DOI:10.3390/12030497
PMID:17851406
原文链接:https://pmc.ncbi.nlm.nih.gov/articles/PMC6149376/
Abstract

Model tetrahydropyrido[3',2':4,5]thieno[2,3-b][1,4]thiazines 9a-c were synthesized via reductive lactamization, using sodium dithionite, of the respective 2-[(carboxyalkyl)thio]-3-nitro-4,7-dihydrothieno[2,3-b]pyridine-5-carboxylic acids 7a-c. The latter derivatives were made via interaction of 2-chloro-7-cyclopropyl-3-nitro-4,7-dihydrothieno[2,3-b]pyridine-5-carboxylic acid (6) with each of alpha-mercaptoacetic, alpha-mercaptopropionic, and alpha-mercaptosuccinic acids and triethylamine in aqueous acetone at room temperature.
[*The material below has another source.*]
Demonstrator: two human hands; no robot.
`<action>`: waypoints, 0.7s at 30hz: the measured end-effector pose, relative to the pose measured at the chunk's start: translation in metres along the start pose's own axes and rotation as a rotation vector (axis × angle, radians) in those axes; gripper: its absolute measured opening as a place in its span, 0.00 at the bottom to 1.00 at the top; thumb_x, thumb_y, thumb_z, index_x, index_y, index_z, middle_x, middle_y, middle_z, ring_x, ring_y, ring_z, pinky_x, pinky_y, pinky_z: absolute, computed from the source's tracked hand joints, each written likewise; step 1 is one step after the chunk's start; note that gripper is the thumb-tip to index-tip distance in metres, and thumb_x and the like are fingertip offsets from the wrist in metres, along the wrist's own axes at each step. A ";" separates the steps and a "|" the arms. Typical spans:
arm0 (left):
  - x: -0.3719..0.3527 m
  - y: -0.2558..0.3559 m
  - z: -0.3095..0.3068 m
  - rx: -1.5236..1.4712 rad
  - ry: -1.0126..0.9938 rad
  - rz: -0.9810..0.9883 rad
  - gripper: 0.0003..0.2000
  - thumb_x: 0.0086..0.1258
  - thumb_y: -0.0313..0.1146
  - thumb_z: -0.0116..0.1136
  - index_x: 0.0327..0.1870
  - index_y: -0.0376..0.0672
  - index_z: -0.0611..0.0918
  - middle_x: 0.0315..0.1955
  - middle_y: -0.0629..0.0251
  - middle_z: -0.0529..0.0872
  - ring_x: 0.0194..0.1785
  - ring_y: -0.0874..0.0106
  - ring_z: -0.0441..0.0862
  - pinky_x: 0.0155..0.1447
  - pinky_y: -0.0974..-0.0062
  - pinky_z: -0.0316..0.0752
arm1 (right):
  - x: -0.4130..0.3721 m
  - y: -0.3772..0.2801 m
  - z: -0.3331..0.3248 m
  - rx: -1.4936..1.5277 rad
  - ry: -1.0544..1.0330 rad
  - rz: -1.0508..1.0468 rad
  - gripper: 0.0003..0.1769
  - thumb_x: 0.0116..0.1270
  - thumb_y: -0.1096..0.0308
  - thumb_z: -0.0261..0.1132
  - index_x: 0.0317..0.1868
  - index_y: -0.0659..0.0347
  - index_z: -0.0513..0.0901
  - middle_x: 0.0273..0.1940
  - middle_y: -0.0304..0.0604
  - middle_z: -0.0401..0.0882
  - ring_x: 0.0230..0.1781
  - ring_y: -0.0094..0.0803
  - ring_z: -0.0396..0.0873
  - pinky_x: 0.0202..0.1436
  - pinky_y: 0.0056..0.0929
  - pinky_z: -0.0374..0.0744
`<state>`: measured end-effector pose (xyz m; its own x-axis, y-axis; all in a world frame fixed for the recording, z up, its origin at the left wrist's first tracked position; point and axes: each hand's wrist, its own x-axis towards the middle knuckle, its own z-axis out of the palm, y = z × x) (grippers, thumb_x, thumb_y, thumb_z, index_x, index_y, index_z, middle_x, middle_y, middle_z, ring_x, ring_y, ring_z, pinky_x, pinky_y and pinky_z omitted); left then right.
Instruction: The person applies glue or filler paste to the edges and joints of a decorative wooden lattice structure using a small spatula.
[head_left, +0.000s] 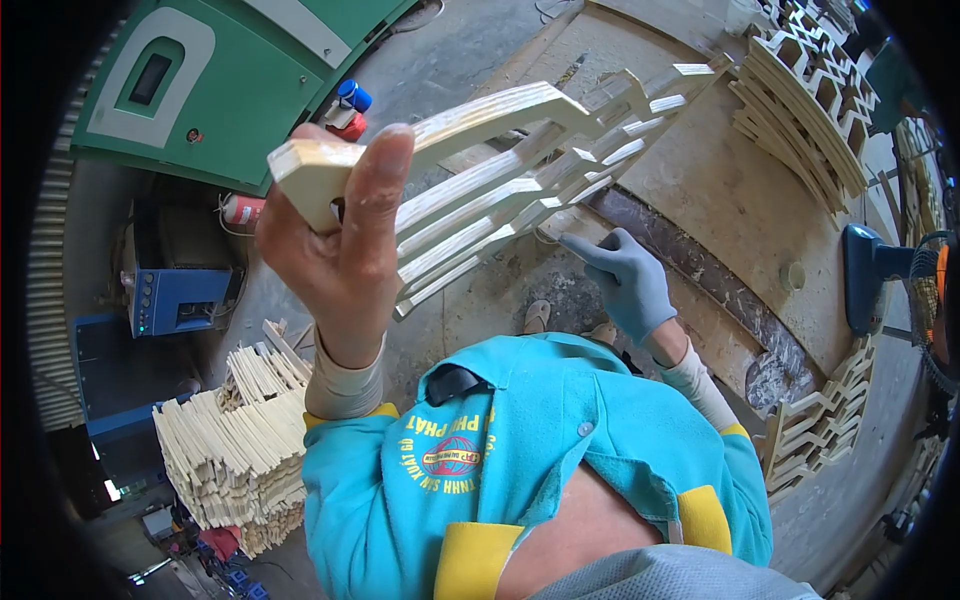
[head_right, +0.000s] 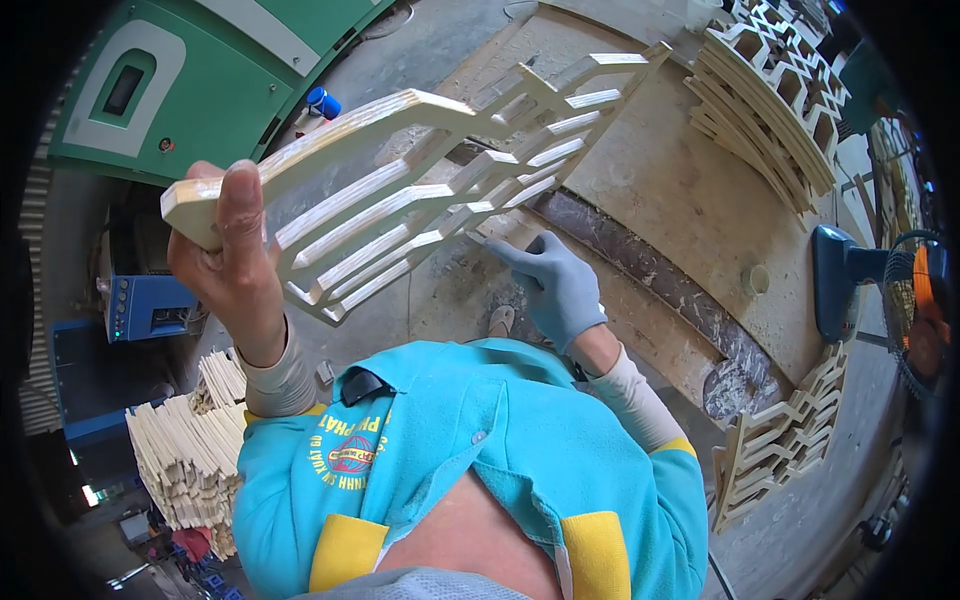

The structures of 7a-7c and 9a-9c are supported by microanalytical and spectral (IR, MS, NMR) data. Compounds 9a and 9c showed potent inhibitory activity against the IGROV1 (Ovarian Cancer) cell line.

摘要

通过使用连二亚硫酸钠对相应的2-[(羧基烷基)硫基]-3-硝基-4,7-二氢噻吩并[2,3-b]吡啶-5-羧酸7a-c进行还原内酰胺化反应,合成了模型四氢吡啶并[3',2':4,5]噻吩并[2,3-b][1,4]噻嗪9a-c。后一种衍生物是通过2-氯-7-环丙基-3-硝基-4,7-二氢噻吩并[2,3-b]吡啶-5-羧酸(6)与α-巯基乙酸、α-巯基丙酸和α-巯基琥珀酸以及三乙胺在室温下于丙酮水溶液中相互作用制得的。7a-7c和9a-9c的结构得到了微量分析和光谱(红外、质谱、核磁共振)数据的支持。化合物9a和9c对IGROV1(卵巢癌)细胞系表现出强效抑制活性。